Significant safety concerns; travel only if you have a clear reason to go. Civil liberties are tightly restricted and political expression can carry risk.
Regional breakdown
Most visitors to Egypt go to Cairo and Giza, the Nile route down to Luxor and Aswan. And the Red Sea resorts around Sharm el-Sheikh, Hurghada, and Marsa Alam. The official advisory guidance puts Egypt at Level 2, Exercise Increased Caution, for the whole country. It points to terrorism, crime, and health concerns. The official advisory guidance takes a more detailed approach. It carves out specific zones that most visitors never enter, and treats the main tourist routes differently. The strongest warnings cover North Sinai Governorate. The official advisory guidance warns against all travel there. The official advisory guidance marks it Level 4, Do Not Travel, because of attacks on security forces and civilians. Northern South Sinai beyond the St Catherine to Nuweibaa road carries an against-all-but-essential-travel warning. The southern resort strip, including Sharm el-Sheikh, sits outside that wording. The Western Desert is largely restricted, with exceptions for Luxor, Aswan, the oasis towns, and some roads. A 20 km strip along the Libya border carries the heaviest warning. El Salloum town sits in a slightly lighter band. Cairo, Giza, and the Nile route are not covered by these exclusions.
Recent advisory changes
The biggest recent change is official advisory guidance update on 28 March 2026. It restated the exclusions for North Sinai, the Libya border strip, the Western Desert, and the road between Bahariya and Siwa. It also flagged a higher risk of regional tension, and warned that any escalation could disrupt travel. The same update said the Taba border crossing with Israel may close at short notice. The Rafah crossing from Gaza is currently closed. This sits inside the wider regional picture that opened on 28 February 2026, when the Iran conflict began. That conflict still shapes how European foreign ministries describe airspace and routing risk across the Middle East. The official advisory guidance advisory for Egypt has not been updated since 15 July 2025. That is before both the Iran conflict and the latest official advisory guidance refresh. So the more current reference point is official advisory guidance 28 March 2026 update. The official advisory guidance Level 2 wording is still the formal US position.
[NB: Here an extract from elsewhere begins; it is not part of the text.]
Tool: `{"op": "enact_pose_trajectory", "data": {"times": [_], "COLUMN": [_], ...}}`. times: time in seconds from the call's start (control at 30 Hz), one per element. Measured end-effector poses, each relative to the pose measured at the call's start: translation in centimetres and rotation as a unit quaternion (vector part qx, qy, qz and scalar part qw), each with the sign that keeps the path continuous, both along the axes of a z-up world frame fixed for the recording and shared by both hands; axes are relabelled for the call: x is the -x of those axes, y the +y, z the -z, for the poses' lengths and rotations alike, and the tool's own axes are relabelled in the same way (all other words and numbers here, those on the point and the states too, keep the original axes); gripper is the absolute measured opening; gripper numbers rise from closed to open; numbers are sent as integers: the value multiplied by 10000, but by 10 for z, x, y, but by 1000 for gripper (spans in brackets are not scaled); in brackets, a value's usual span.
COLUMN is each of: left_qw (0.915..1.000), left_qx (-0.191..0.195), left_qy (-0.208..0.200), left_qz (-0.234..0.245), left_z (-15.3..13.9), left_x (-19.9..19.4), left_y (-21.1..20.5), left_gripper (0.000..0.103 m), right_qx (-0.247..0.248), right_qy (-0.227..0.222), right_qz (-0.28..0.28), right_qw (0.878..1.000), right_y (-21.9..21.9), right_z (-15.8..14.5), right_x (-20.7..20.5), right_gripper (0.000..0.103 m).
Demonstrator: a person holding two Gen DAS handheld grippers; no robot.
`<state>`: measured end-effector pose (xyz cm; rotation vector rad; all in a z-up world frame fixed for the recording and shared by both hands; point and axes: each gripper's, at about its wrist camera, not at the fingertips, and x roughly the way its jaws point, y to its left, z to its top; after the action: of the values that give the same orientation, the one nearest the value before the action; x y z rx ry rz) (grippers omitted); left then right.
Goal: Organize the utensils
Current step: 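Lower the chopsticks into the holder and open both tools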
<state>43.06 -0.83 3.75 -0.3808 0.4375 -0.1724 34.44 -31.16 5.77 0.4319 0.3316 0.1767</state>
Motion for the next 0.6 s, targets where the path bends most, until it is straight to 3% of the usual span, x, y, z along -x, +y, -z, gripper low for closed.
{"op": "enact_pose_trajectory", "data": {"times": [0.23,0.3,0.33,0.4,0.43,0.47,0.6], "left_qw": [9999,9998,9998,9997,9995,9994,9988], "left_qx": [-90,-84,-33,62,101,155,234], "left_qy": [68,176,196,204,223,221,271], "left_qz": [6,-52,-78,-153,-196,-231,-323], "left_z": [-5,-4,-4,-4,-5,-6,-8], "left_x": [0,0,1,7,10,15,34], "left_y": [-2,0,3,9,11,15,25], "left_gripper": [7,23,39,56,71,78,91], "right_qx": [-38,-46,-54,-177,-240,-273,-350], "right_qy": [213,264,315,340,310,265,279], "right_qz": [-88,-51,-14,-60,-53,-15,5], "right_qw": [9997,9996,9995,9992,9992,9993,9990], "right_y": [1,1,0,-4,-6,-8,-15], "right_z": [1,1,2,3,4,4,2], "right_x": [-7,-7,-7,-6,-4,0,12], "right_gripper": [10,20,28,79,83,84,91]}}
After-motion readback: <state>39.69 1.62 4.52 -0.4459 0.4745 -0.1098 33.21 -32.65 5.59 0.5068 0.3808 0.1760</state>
The two advisories broadly agree on the Sinai and Western Desert exclusions. The gap between them is about timing, not direction.
What travellers should know
Travellers to Egypt may want to prepare more carefully than for a normal trip. It helps to sign up for your home government's traveller programme. travellers can use their home government's traveller alert programme. travellers can use official advisory guidance email alert service. That way, any change in wording during the trip reaches you directly. Carrying both paper and digital copies of passports, visas, insurance, and onward tickets tends to ease checkpoints. Checkpoints are common in and around Sinai and the Western Desert exception corridors. Read your travel insurance terms closely. Pay attention to clauses on airspace closures, conflict-related disruption, and curtailment. Regional routing has been less predictable since late February 2026. Check the official advisories pages on the day you travel. Check airline notices and the status of land crossings such as Taba. That can help you avoid arriving at a closed border. Demonstrations happen from time to time in central Cairo and other cities. A normal precaution is to keep a distance from gatherings and follow instructions from local authorities. Independent travel into the restricted zones above does not match either advisory.